La storia delle parole: esodati

Scriveva Giulio Nascimbeni, già nel 1992, all’interno della sua rubrica “In altre parole”, Corriere della Sera:

Debbo al dottor Adriano Agostini di Milano una preziosa segnalazione. Sulla “Gazzetta Ufficiale” del 2 aprile scorso e’ stato pubblicato un decreto firmato dal ministro del Lavoro Marini (a quell’ epoca il titolare del dicastero era lui). Il decreto riguardava, cito testualmente, il “versamento al Fondo di previdenza autoferrotranvieri dell’importo del valore tecnico delle mensilita’ di pensione del personale esodato ai sensi dell’ art. 3 della legge 12 luglio 1988, n. 270”.
Esodato? Il participio passato di un verbo esodare che nessun dizionario, ne’ grande ne’ piccolo, ha finora registrato? Proprio cosi’: la “Gazzetta Ufficiale”, del resto, e’ una miniera inestinguibile di obbrobri linguistici. E tanto per dimostrare subito come questa affermazione non possa essere smentita, nella stessa frase di esodato compare una fastidiosa, soffocante cinquina di preposizioni una addossata all’altra: “dell’importo, del valore tecnico delle mensilita’ di pensione del personale”. In questi casi, diceva Leo Longanesi, e’ lecito pensare al suicidio.
Ma Longanesi era l’uomo che, in una pagina di diario del 1941 (la si trova nel libro Parliamo dell’ elefante), scriveva: “Trascorsa la mattina a lottare con un che e un la quale”. Simili, e secondo me benemerite, attenzioni non rientrano negli interessi di coloro che manovrano il linguaggio burocratico, preoccupati soltanto di coniare e d’ imporre enigmatici orrori come “attergare”, “permessare” e “affaccio” (nel senso della vista che si gode da un lato della casa). Torniamo a esodato. Un destino di crudele decadenza incombe sulla parola da cui esodato in qualche modo deriva: l’Esodo, come sappiamo, e’ il secondo libro dell’ Antico Testamento, che contiene la storia dell’ uscita degli Ebrei dall’ Egitto sotto la guida di Mose’ . Ma l’esodo (con l’iniziale minuscola) e’ anche il nome con cui si indica l’ ultimo canto del coro nella tragedia greca. Con il passare del tempo, l’origine biblica e il nobile significato letterario sono stati assorbiti in una parola che esprime, per estensione, “partenza da un luogo di un gran numero di persone”. Non si pensi, a questo punto, soltanto alle cronache attuali che parlano dell’ esodo di ferragosto o pasquale o legato a qualche “ponte”.

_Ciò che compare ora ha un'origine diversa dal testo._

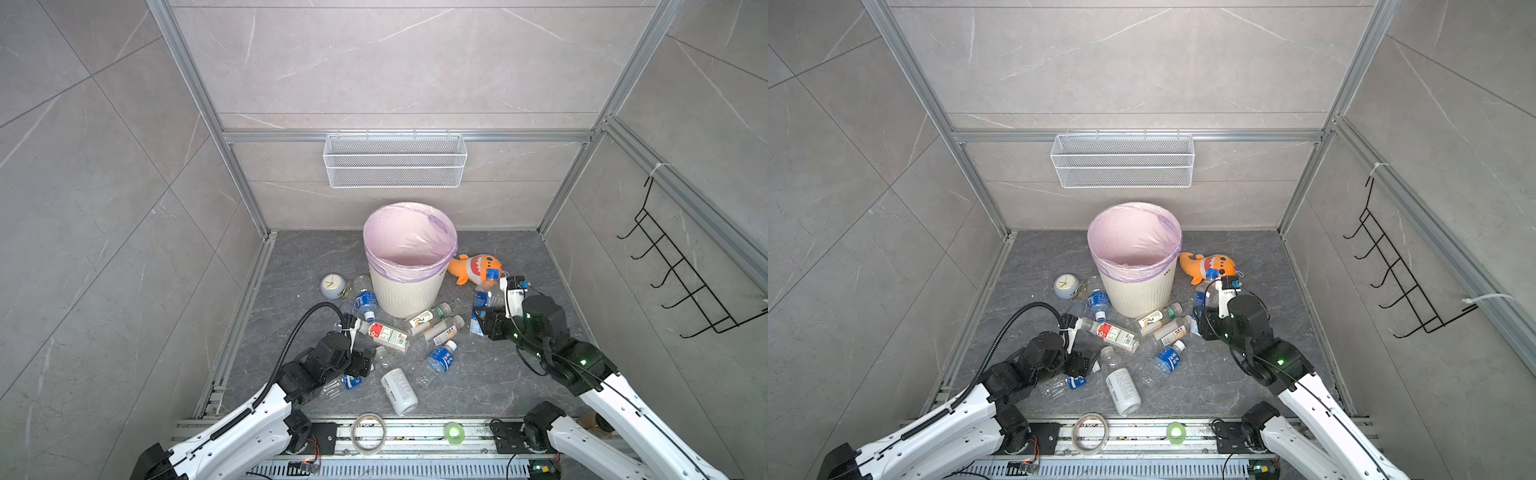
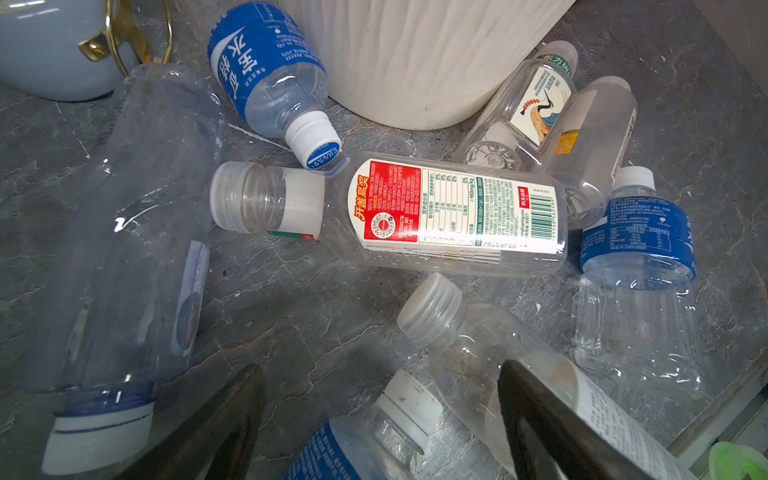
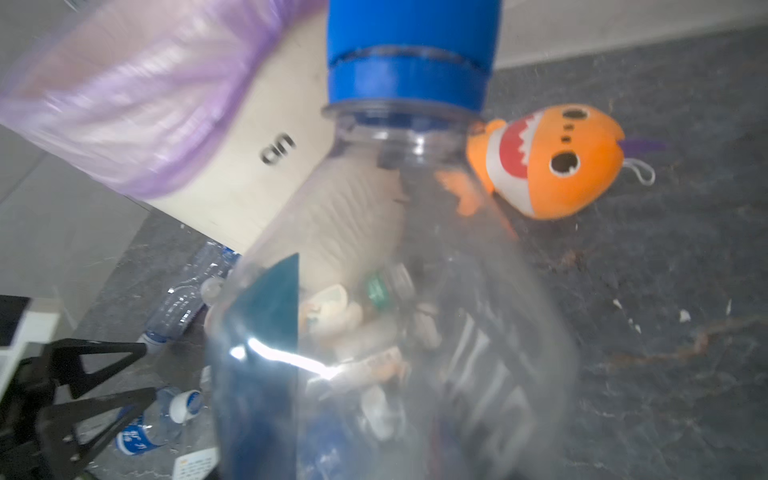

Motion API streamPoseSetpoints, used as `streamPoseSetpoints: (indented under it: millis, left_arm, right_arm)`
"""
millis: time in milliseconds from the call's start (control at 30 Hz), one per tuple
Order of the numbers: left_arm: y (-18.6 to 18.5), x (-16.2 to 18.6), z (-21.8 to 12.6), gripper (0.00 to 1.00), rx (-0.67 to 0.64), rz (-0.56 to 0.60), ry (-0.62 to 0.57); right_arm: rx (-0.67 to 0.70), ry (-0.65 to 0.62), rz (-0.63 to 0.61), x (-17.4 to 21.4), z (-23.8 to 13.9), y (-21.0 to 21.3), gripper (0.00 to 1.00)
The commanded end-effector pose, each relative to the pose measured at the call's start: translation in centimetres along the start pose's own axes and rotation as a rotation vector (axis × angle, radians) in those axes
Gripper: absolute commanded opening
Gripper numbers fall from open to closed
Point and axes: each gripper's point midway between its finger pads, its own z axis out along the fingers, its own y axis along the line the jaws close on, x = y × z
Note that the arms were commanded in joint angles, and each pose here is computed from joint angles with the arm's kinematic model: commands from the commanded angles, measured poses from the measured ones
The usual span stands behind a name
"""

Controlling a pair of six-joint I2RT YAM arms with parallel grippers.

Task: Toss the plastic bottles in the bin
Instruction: 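Carry the blue-capped bottle over the bin and release it with the right gripper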

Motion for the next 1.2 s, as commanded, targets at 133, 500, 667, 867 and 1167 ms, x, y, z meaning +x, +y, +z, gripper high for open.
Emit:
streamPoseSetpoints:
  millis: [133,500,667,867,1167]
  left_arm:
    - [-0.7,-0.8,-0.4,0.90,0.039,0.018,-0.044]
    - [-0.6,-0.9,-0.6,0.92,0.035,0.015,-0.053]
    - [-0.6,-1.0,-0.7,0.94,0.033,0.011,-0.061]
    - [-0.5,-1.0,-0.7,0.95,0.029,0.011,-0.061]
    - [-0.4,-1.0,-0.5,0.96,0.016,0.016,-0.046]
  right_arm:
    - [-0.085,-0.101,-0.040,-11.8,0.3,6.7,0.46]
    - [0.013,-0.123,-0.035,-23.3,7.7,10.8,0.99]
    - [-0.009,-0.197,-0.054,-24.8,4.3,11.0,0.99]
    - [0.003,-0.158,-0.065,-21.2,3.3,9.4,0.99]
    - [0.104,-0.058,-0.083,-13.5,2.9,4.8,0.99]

Gia’ in Gabriele D’ Annunzio si trova “l’esodo dalla citta’ “, in Alfredo Panzini “l’ esodo dei bagnanti” e in Grazia Deledda “l’esodo dei servi pastori”.
C’e’ da aggiungere che “esodo” e’ tornato a vele spiegate nelle affannose notizie economiche di queste durissime settimane a significare (“esodo di capitali”) il fenomeno della fuga di denaro all’ estero. E per completare le informazioni e’ il caso di ricordare che “esodo” e’ il nome di un “tubo elettronico a sei elettrodi”. Ma niente, nessuna decadenza, nessun uso piu’ o meno accettabile, equivale all’ abisso di esodato. Il mio timore e’ che, come quasi sempre accade con i disonori della nostra lingua, esodato trovi qualche seguace e io stesso possa diventare responsabile, con questa rubrica, della sua diffusione.

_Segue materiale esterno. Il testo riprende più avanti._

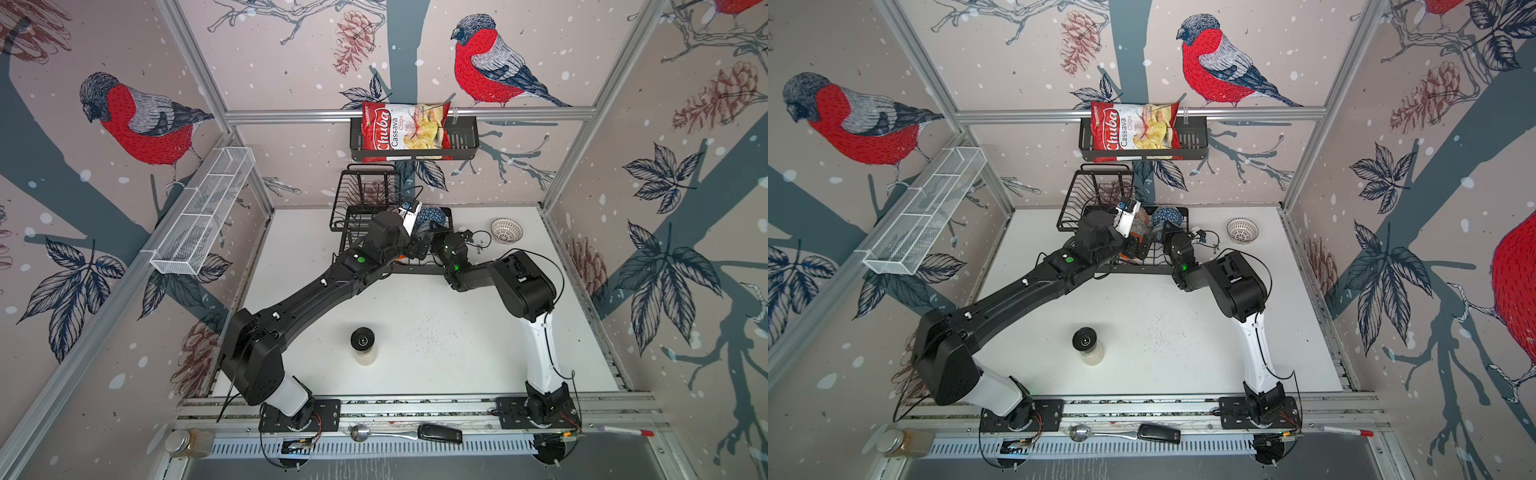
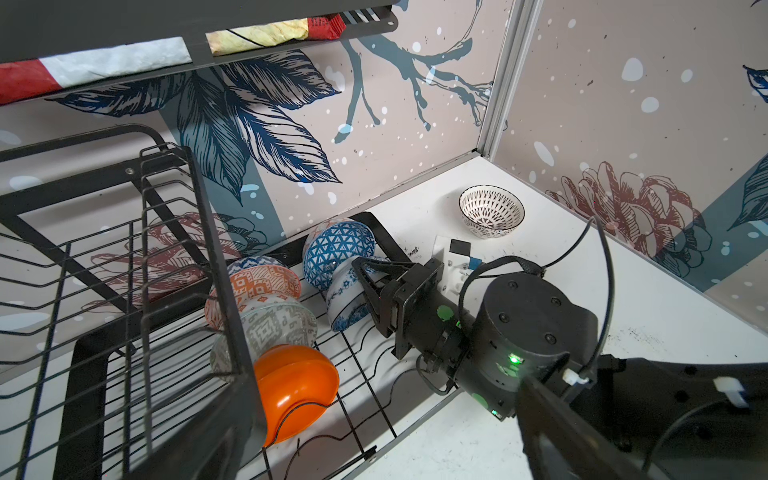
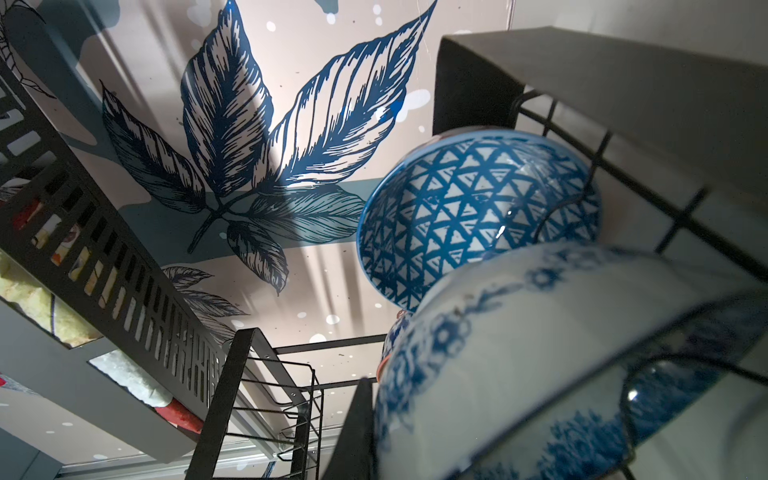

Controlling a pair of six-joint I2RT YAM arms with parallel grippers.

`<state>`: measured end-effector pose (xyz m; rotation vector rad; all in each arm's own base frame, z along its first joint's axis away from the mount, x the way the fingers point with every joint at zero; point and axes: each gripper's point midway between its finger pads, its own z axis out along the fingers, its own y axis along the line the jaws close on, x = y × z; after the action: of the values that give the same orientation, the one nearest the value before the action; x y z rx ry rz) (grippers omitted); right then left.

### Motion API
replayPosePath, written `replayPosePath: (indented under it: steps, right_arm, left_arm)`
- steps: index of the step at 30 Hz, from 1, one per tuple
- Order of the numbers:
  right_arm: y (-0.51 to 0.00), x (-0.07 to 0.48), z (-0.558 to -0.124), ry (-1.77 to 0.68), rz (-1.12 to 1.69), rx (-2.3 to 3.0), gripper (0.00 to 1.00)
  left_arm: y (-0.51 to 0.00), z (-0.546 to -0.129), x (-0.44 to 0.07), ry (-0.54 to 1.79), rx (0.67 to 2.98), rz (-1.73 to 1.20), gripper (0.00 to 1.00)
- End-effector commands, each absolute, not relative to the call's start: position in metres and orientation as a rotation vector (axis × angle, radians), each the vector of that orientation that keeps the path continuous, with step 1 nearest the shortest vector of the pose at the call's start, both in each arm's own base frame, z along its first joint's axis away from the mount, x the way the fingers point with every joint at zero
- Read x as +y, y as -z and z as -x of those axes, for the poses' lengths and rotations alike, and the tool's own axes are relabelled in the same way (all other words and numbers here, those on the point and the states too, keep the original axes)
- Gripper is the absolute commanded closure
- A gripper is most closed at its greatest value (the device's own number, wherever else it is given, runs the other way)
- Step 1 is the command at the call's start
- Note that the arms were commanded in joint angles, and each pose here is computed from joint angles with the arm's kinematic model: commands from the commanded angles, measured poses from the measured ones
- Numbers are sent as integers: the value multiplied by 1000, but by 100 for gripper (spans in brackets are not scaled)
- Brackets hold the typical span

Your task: Load the bowls into the dish rack

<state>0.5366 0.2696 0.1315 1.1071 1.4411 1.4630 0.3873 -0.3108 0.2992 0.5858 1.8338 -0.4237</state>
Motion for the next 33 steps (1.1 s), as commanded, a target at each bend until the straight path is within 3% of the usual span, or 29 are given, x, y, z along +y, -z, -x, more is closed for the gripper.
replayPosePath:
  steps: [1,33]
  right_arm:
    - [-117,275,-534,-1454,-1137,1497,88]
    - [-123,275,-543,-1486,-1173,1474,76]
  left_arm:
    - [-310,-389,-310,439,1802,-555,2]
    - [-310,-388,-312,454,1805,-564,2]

Spero che manchi il coraggio di scrivere o di dire che i nostri emigranti sono “italiani esodati”. E anche se so di essere ricorso altre volte a queste citazioni, voglio ricordare le condanne che, nei confronti del burocratese, furono inflitte in altri secoli. Nel ‘ 500 Benedetto Varchi parlava di “lingua ladresca” e ai primi dell’ Ottocento Vincenzo Monti di “penne sciaguratissime”. Niente e’ cambiato. L’ unico aggiornamento possibile, tenendo conto delle macchine per scrivere e dei computer, sta in questa variante: “tasti sciaguratissimi”.